Task directions: Search the records for the word "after". Copy every line where it appears.

[Task data — start]

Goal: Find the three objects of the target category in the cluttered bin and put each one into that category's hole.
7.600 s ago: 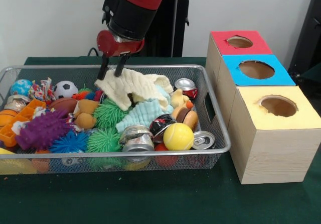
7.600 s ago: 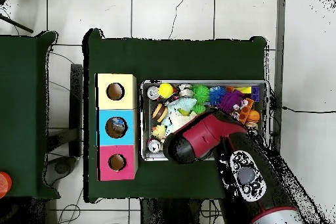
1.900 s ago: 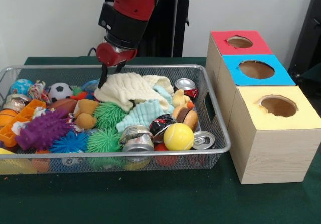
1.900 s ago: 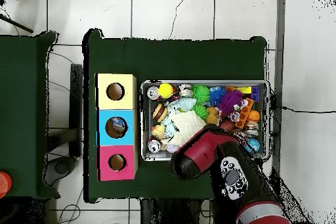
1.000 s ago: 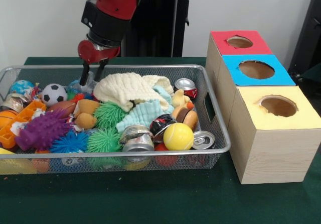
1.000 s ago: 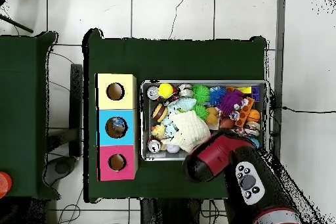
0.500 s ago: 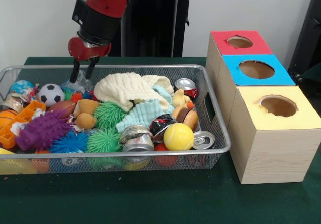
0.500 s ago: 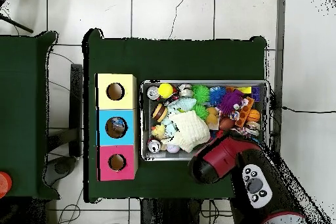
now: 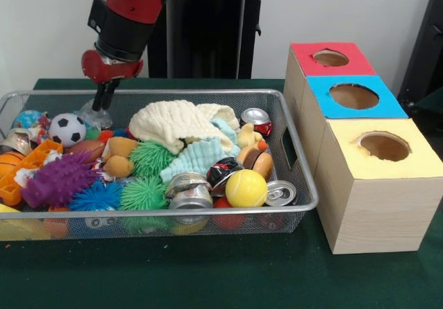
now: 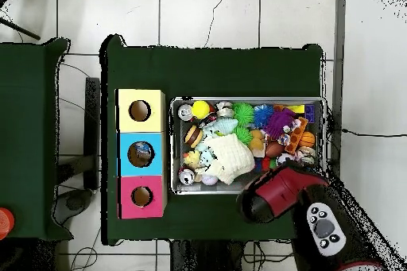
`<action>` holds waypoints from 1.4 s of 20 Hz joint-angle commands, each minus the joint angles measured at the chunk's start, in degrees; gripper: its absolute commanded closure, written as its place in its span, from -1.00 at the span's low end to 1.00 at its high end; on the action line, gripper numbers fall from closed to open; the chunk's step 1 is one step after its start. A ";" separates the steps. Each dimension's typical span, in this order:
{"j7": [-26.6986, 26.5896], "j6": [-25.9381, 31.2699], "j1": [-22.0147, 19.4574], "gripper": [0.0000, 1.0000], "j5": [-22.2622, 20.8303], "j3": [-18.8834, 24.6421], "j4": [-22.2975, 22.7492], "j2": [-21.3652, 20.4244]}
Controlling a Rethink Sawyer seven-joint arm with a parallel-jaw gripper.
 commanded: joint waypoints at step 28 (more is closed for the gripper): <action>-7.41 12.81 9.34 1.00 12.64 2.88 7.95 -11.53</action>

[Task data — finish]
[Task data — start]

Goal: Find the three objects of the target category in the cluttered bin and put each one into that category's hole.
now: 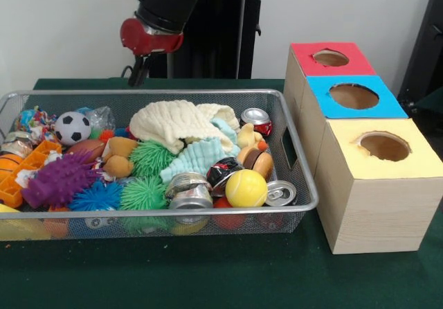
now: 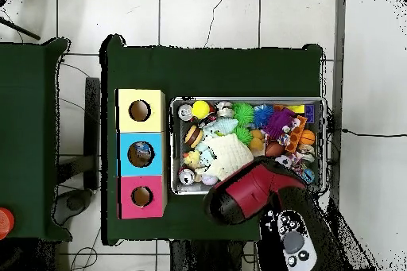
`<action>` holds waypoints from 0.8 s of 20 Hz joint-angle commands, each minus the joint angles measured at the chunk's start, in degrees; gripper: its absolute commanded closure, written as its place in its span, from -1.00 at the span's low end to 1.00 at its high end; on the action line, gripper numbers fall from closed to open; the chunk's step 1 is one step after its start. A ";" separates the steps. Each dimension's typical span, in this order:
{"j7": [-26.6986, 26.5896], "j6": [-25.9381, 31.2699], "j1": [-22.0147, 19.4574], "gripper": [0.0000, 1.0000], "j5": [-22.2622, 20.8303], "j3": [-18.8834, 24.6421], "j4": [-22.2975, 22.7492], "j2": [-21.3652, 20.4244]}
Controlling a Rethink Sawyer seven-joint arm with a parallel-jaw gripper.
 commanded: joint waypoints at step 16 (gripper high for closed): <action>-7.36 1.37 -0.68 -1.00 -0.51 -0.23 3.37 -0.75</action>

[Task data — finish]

The completed task:
`<action>` holds waypoints from 1.4 s of 20 Hz joint-angle commands, each minus the joint angles measured at the chunk's start, in degrees; gripper: its absolute commanded closure, written as its place in its span, from -1.00 at the span's low end to 1.00 at its high end; on the action line, gripper numbers fall from closed to open; the chunk's step 1 is one step after its start. A ";" separates the steps. Each dimension's typical span, in this order:
`<action>` holds waypoints from 0.8 s of 20 Hz joint-angle commands, each minus the joint angles measured at the chunk's start, in degrees; gripper: its absolute commanded closure, written as its place in its span, from -1.00 at the span's low end to 1.00 at its high end; on the action line, gripper numbers fall from closed to open; the chunk's step 1 is one step after its start. A ";" separates the steps. Each dimension's typical span, in this order:

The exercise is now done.